> _TO DO_:
Reprint the entire listing exactly.

> _MATERIAL PROVIDED_:
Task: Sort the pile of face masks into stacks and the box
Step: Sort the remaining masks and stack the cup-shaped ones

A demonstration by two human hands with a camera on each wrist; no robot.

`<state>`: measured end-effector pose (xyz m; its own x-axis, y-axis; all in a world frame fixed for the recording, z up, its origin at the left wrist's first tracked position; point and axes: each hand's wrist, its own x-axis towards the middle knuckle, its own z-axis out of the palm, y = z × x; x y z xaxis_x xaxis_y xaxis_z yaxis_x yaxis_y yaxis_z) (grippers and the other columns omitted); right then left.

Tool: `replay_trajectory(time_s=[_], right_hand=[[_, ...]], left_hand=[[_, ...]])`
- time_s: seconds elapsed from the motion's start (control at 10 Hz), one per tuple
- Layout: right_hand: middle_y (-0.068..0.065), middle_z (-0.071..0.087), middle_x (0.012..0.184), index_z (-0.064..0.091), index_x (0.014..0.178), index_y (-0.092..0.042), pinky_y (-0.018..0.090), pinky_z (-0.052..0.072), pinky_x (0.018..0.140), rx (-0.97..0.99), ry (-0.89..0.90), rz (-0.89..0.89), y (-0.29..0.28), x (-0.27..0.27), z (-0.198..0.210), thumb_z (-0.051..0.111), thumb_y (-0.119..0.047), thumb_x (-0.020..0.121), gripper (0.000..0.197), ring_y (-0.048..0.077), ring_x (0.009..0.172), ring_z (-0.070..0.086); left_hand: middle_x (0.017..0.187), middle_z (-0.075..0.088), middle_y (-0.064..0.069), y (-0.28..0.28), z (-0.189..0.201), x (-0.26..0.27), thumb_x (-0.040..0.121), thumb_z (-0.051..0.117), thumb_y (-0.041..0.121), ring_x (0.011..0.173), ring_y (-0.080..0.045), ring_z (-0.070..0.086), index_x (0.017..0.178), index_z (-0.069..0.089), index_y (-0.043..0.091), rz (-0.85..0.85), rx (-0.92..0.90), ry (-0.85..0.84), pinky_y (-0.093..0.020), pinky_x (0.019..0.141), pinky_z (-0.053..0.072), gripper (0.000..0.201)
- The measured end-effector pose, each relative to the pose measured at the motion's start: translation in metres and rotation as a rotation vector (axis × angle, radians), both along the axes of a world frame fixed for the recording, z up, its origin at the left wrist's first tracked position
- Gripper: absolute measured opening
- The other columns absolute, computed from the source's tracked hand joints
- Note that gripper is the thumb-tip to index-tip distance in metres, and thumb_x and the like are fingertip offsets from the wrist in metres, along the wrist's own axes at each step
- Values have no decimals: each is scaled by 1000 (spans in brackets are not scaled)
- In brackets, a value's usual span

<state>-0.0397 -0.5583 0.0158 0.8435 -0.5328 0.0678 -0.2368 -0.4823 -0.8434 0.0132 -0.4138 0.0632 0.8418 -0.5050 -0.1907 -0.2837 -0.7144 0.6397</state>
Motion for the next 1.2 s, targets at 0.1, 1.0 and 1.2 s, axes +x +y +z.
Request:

> _RESPONSE_:
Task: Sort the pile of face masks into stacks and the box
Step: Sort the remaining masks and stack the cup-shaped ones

A demonstration by two human hands with a camera on each wrist; no robot.

`<state>`: measured end-effector pose (xyz m; its own x-axis, y-axis; all in a world frame fixed for the recording, z up, its origin at the left wrist's first tracked position; point and axes: each hand's wrist, its own x-axis towards the middle knuckle, its own z-axis out of the palm, y = z × x; x y z xaxis_x xaxis_y xaxis_z yaxis_x yaxis_y yaxis_z) (grippers and the other columns omitted); right then left.

Tool: `replay_trajectory(time_s=[_], right_hand=[[_, ...]], left_hand=[[_, ...]])`
- time_s: seconds elapsed from the motion's start (control at 10 Hz), one per tuple
- Layout: right_hand: middle_y (-0.068..0.065), middle_z (-0.071..0.087), middle_x (0.012..0.184), index_z (-0.064..0.091), index_x (0.014..0.178), index_y (-0.092..0.042), pinky_y (-0.018..0.090), pinky_z (-0.052..0.072), pinky_x (0.018..0.140), rx (-0.97..0.99), ry (-0.89..0.90), rz (-0.89..0.89), y (-0.29..0.28), x (-0.27..0.27), z (-0.198..0.210), thumb_z (-0.051..0.111), thumb_y (-0.119..0.047), thumb_x (-0.020..0.121), gripper (0.000..0.197), ring_y (-0.048..0.077), ring_x (0.009..0.172), ring_z (-0.070..0.086); left_hand: middle_x (0.017..0.187), middle_z (-0.075..0.088), middle_y (-0.064..0.069), y (-0.28..0.28), z (-0.189..0.201), x (-0.26..0.27), thumb_x (-0.040..0.121), thumb_z (-0.051..0.117), thumb_y (-0.041..0.121), ring_x (0.011..0.173), ring_y (-0.080..0.045), ring_z (-0.070..0.086), index_x (0.017..0.178), index_z (-0.069..0.089), index_y (-0.043..0.091), rz (-0.85..0.85), rx (-0.92..0.90), ry (-0.85..0.84), pinky_y (-0.093..0.020), pinky_x (0.019..0.141), pinky_z (-0.053..0.072), gripper (0.000..0.201)
- The measured end-effector pose, each relative to the pose measured at the motion's start: translation in metres and rotation as a rotation vector (axis × angle, radians), both along the axes of a world frame fixed for the recording, z up, its origin at the left wrist's first tracked position
- Gripper: absolute measured opening
- The other columns absolute, computed from the source's tracked hand joints
- Note that gripper is the thumb-tip to index-tip distance in metres, and thumb_x and the like are fingertip offsets from the wrist in metres, along the wrist's own axes at each step
- Values have no decimals: each is scaled by 1000 (spans in brackets are not scaled)
- In brackets, a value's usual span

<state>-0.0397 -0.5583 0.0158 0.8435 -0.5328 0.0678 -0.2368 -0.4823 -0.8434 0.0132 -0.4138 0.0632 0.8418 -0.5050 -0.1907 -0.2837 -0.7144 0.6397</state>
Motion for the next 1.2 s, targets at 0.1, 1.0 and 1.2 s, axes +x +y +z.
Request:

That brings the answer to completion.